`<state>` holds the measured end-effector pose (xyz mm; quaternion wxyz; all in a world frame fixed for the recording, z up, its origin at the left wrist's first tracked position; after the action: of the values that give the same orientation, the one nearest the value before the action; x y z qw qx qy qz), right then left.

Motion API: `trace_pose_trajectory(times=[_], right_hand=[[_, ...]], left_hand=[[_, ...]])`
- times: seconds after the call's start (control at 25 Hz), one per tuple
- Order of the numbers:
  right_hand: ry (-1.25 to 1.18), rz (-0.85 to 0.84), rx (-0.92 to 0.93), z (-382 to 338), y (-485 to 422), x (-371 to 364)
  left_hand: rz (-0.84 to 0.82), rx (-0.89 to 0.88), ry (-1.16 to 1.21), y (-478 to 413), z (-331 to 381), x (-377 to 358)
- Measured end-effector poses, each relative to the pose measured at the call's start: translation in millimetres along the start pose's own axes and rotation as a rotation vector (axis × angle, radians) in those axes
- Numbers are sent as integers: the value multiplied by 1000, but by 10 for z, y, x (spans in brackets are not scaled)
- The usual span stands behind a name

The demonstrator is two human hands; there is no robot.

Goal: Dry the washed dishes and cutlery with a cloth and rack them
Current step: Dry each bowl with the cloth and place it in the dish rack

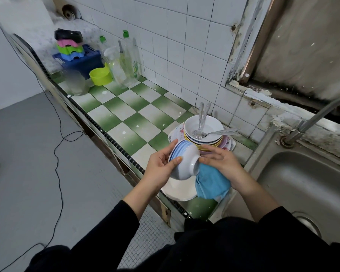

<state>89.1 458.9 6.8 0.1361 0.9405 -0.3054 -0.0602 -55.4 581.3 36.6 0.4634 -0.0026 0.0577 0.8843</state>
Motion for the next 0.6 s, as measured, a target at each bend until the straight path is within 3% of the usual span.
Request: trace_pose_trajectory(times=[0.12,0.2,0.24,0.36,0.4,0.48,0.56,0.6], right_hand=[[-282,223,45,-185,164,136],[-286,326,225,-399,335,120],[-140,366,346,-552,422,58],[599,387,749,-884,632,-498],[679,429,838,-924,625,-573],[483,573,730,-996,484,-426],[177,555,515,-962,294,-300],[166,524,493,-968,276,-327]], left_hand=[[49,8,25,2,31,32],[63,3,51,25,79,-2],[60,-3,57,35,102,-42],[12,-69,47,89,223,-208],[3,-92,54,101,267,-241],[16,-110,106,100,352,-250],[51,-110,158,100,423,-255],[66,-106,194,100,451,-260]])
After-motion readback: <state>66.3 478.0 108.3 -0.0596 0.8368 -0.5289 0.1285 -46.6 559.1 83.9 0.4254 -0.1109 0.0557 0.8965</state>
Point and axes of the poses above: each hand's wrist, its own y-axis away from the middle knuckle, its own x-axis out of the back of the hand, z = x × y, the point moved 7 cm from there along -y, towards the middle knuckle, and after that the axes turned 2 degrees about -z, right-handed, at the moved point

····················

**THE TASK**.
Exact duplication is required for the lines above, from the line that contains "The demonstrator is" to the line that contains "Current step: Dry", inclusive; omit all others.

**EXERCISE ANSWER**.
The demonstrator is two human hands; there is no robot.

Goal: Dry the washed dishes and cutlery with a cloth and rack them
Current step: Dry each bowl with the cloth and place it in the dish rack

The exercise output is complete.